EXERCISE DESCRIPTION:
Omit the images, then output each of the records below exactly.
###
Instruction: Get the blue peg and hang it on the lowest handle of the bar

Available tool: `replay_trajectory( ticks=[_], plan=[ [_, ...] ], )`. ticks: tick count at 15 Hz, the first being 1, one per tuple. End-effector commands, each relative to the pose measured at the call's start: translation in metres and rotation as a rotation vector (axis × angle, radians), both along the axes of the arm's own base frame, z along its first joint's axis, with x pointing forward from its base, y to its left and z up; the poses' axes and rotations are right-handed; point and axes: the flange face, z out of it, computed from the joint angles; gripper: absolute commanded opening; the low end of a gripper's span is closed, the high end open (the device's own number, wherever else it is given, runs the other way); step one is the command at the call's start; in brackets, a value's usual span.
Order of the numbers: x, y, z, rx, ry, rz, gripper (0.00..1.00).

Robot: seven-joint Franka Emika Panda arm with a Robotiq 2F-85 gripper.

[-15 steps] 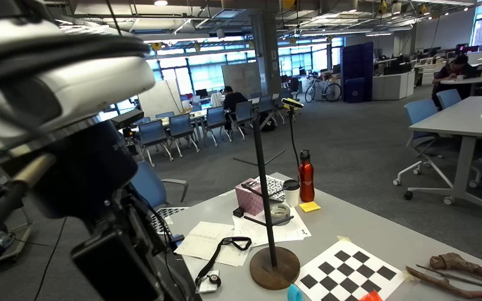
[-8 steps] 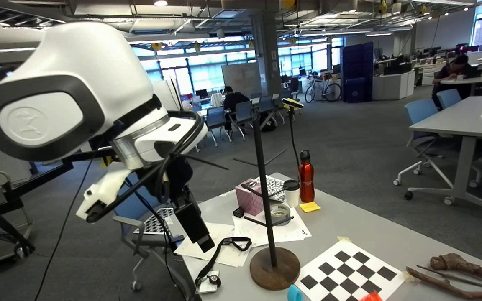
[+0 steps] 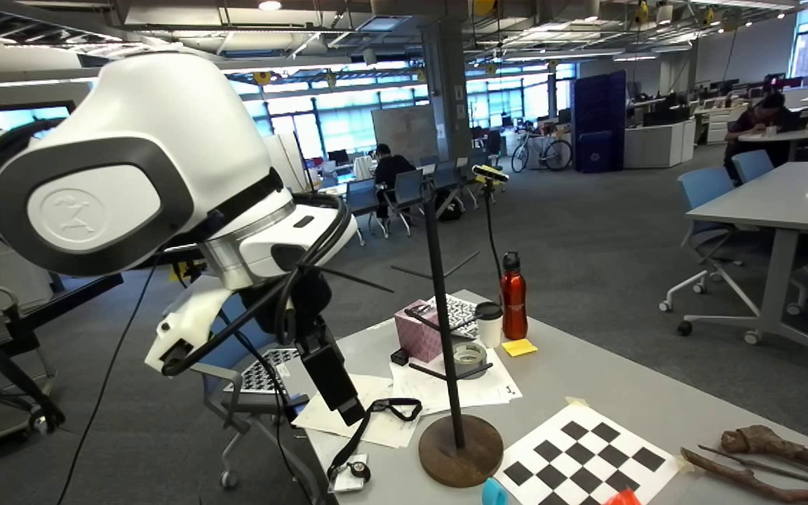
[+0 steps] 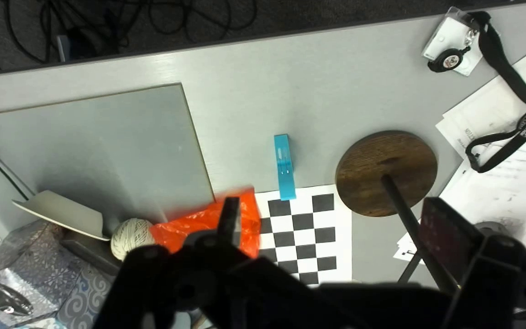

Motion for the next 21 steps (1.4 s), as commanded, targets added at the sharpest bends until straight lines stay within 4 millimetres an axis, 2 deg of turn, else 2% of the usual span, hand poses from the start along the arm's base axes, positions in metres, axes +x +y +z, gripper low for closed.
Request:
replay_trajectory(
  ticks=[1, 7, 11, 17, 19, 20, 21],
  plan=[
    [0.000, 0.000, 0.001, 0.000, 0.001, 0.000, 1.00],
    [0.010, -0.003, -0.010, 0.007, 0.008, 0.021, 1.00],
    [0.024, -0.005, -0.032, 0.003, 0.011, 0.036, 1.00],
    [0.056, -0.007, -0.071, -0.004, -0.006, 0.034, 1.00],
    [0.064, -0.007, -0.076, -0.002, 0.002, 0.031, 1.00],
    [0.048, -0.006, -0.073, -0.011, 0.008, 0.027, 1.00],
    [0.052, -0.007, -0.077, -0.011, 0.014, 0.027, 1.00]
  ],
)
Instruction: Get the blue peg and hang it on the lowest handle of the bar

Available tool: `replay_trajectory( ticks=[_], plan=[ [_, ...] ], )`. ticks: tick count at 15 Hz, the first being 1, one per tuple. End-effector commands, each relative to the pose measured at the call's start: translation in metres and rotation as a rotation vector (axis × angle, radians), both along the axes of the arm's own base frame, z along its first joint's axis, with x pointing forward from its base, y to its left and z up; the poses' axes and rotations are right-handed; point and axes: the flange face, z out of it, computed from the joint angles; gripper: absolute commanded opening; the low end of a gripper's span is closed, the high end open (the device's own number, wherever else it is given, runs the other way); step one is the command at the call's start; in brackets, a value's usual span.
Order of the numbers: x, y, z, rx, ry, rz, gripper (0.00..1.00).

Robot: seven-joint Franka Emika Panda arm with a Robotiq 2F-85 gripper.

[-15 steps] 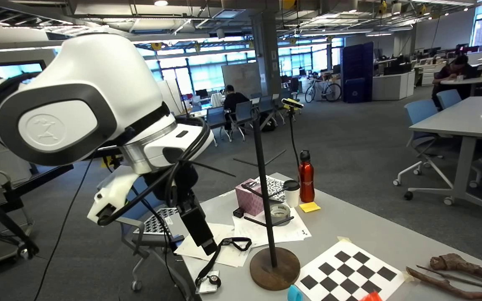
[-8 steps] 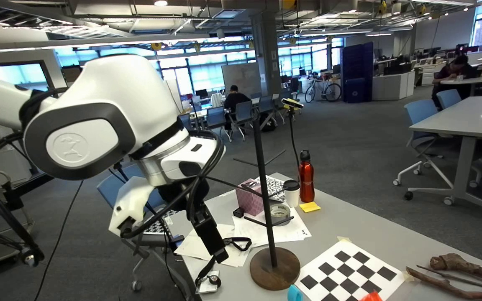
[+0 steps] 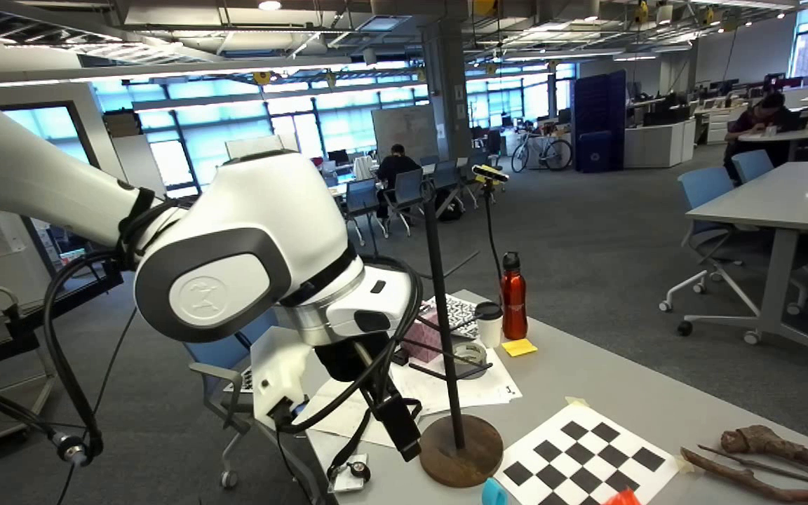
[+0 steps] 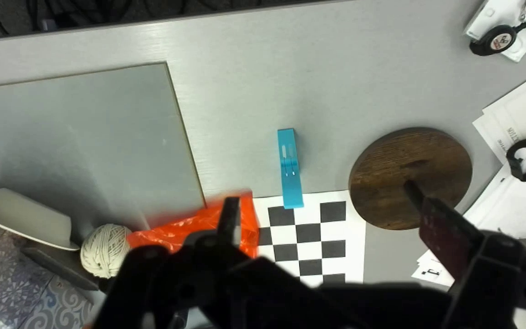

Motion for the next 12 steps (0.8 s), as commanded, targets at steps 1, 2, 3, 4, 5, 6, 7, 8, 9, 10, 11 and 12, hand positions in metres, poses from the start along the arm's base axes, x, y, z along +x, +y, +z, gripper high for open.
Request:
replay_trajectory(
  ticks=[1, 2, 3, 4, 5, 6, 7, 8, 9, 10, 11, 12],
  plan=[
    [0.003, -0.001, -0.001, 0.000, 0.004, 0.000, 1.00],
    [0.005, -0.001, -0.001, -0.001, 0.005, 0.000, 1.00],
    [0.007, -0.001, -0.001, -0.001, 0.004, 0.000, 1.00],
    [0.007, -0.001, -0.001, -0.001, 0.003, 0.000, 1.00],
    [0.007, -0.001, -0.005, -0.004, 0.008, 0.002, 1.00],
    [0.007, -0.001, -0.011, 0.001, 0.010, 0.001, 1.00],
    [0.007, -0.001, -0.018, 0.002, 0.010, -0.003, 1.00],
    [0.007, -0.001, -0.025, 0.005, 0.016, -0.005, 1.00],
    [0.008, -0.001, -0.033, 0.007, 0.021, -0.007, 1.00],
    [0.009, -0.002, -0.041, 0.009, 0.020, -0.008, 1.00],
    [0.012, -0.003, -0.048, 0.007, 0.016, -0.005, 1.00],
    [0.015, -0.004, -0.055, 0.006, 0.011, -0.005, 1.00]
  ],
)
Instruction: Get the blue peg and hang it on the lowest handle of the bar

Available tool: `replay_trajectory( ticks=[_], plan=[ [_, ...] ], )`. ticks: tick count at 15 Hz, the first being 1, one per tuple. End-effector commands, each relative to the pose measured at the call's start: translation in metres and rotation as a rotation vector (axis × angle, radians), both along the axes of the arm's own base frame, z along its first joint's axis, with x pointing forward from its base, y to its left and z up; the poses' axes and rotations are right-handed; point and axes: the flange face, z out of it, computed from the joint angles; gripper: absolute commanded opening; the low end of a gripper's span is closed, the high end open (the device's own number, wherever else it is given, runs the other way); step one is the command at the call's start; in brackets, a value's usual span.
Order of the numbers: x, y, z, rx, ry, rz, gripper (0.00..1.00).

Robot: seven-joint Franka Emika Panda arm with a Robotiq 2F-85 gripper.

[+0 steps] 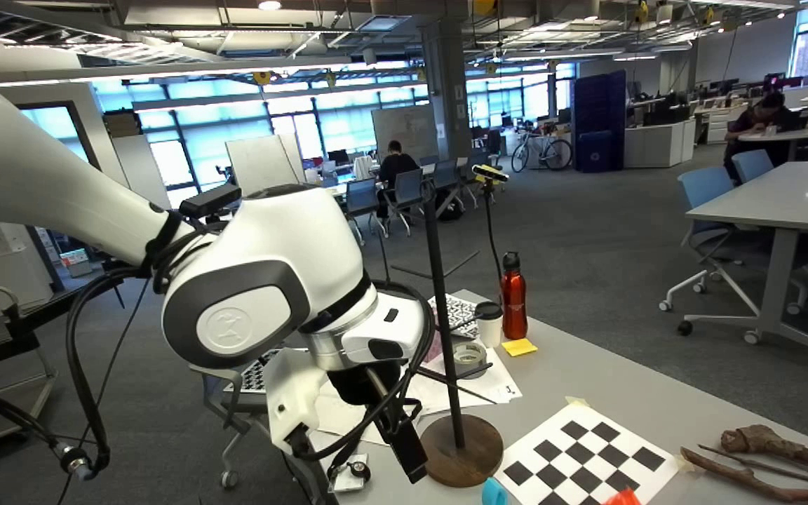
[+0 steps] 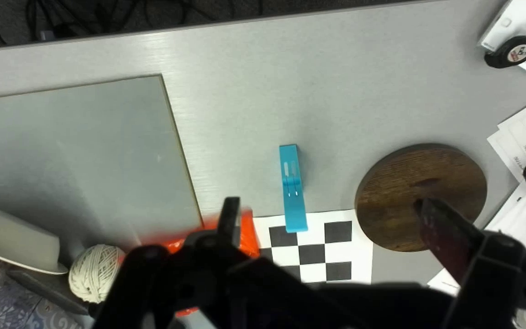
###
EXERCISE RESULT:
Instruction: Get the blue peg and hang it on the lowest handle of the bar

Available tool: `replay_trajectory( ticks=[_], plan=[ [_, ...] ], )`. ticks: tick count at 15 Hz, the first being 1, one per tuple. End-effector commands, each relative to the pose measured at the call's start: translation in metres and rotation as a rotation vector (axis × angle, radians), both along the axes of the arm's own base frame, z along its first joint's axis, with x pointing forward from its base, y to its left and z up; the poses' axes and rotations are right-handed; point and axes: the flange face, z out of it, computed from the joint angles; gripper: absolute commanded opening; the low end of a gripper's span is closed, the high end open (the device's own number, wherever else it is given, runs the other way); step one is the command at the call's start; in brackets, a value's usual span.
Order of the numbers: x, y, z, rx, ry, rz, gripper (0.00..1.00).

Robot: seven-joint Franka Emika Panda arm with a Robotiq 2F-85 gripper.

[-15 steps] 
[-8 steps] 
[+0 steps] 
[+0 steps] 

Motion for the next 21 steps (1.4 s), as commanded, targets added at the sharpest bends until straight lines stay within 4 millimetres an axis, 2 deg of turn, else 2% of the usual span, hand poses from the start along the arm's base axes, positions in metres, axes +x +y +z, gripper low for closed.
Request:
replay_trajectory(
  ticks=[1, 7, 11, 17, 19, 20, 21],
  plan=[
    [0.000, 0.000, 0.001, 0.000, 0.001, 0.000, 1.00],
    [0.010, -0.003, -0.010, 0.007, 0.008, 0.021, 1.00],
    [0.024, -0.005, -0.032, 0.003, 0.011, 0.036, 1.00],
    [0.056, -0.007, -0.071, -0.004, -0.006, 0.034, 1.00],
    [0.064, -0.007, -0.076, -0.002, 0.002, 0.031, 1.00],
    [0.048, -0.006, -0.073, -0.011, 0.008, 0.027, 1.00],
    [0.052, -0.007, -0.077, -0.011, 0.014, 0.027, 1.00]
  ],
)
Instruction: Get the blue peg and hang it on the lowest handle of the bar

Available tool: `replay_trajectory( ticks=[_], plan=[ [_, ...] ], )`. ticks: tick count at 15 Hz, the first being 1, one per tuple. End-effector commands, each relative to the pose measured at the call's start: translation in metres and rotation as a rotation vector (axis × angle, radians), both along the axes of the arm's own base frame, z along its first joint's axis, with x pointing forward from its base, y to its left and z up; the poses' axes and rotations are right-handed; point and axes: the flange face, z out of it, computed from the joint angles; gripper: absolute commanded opening; the low end of a gripper's span is closed, the high end open (the device's own number, wherever else it is given, runs the other way); step one is the command at the call's start; in brackets, a value's usual span.
Order of the numbers: x, y, z, rx, ry, rz, gripper (0.00..1.00).

Robot: seven-joint Franka Emika Panda arm with a Robotiq 2F-85 gripper.

[-15 steps] 
[-8 steps] 
[+0 steps] 
[+0 steps] 

Motion for the next 12 steps (0.8 s), as commanded, targets at steps 1, 2, 3, 4, 5, 6, 7, 8, 9, 10, 11 and 12, hand positions in metres, poses from the start along the arm's base axes, x, y, z along +x, +y, +z, gripper high for open.
Request:
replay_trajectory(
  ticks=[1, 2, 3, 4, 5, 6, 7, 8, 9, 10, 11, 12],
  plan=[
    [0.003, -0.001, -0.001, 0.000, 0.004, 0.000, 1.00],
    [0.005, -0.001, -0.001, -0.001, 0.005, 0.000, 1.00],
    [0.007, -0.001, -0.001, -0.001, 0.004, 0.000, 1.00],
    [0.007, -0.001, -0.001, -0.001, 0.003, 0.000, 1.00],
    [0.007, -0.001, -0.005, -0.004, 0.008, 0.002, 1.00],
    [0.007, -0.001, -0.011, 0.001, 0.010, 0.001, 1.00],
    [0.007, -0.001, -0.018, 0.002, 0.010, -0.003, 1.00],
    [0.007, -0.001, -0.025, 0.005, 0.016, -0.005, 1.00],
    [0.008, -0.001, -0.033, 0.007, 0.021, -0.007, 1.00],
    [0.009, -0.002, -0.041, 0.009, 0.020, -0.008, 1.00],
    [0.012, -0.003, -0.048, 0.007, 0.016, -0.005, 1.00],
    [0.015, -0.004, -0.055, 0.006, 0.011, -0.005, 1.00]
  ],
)
Instruction: Get the blue peg and hang it on the lowest handle of the bar

Available tool: `replay_trajectory( ticks=[_], plan=[ [_, ...] ], )`. ticks: tick count at 15 Hz, the first being 1, one per tuple. End-effector commands, each relative to the pose measured at the call's start: translation in metres and rotation as a rotation vector (axis × angle, radians), both along the axes of the arm's own base frame, z along its first joint's axis, with x pointing forward from its base, y to its left and z up; the poses' axes and rotations are right-handed; point and axes: the flange face, z out of it, computed from the joint angles; gripper: absolute commanded opening; the low end of a gripper's span is closed, the high end open (the device's own number, wherever else it is given, runs the other way); step one is the command at the call's start; in brackets, a value's usual span.
Order of the numbers: x, y, z, rx, ry, rz, gripper (0.00..1.00).

Robot: seven-joint Franka Emika Panda arm with a Robotiq 2F-85 gripper.

[+0 steps] 
[+0 steps] 

No further output is needed for the exercise.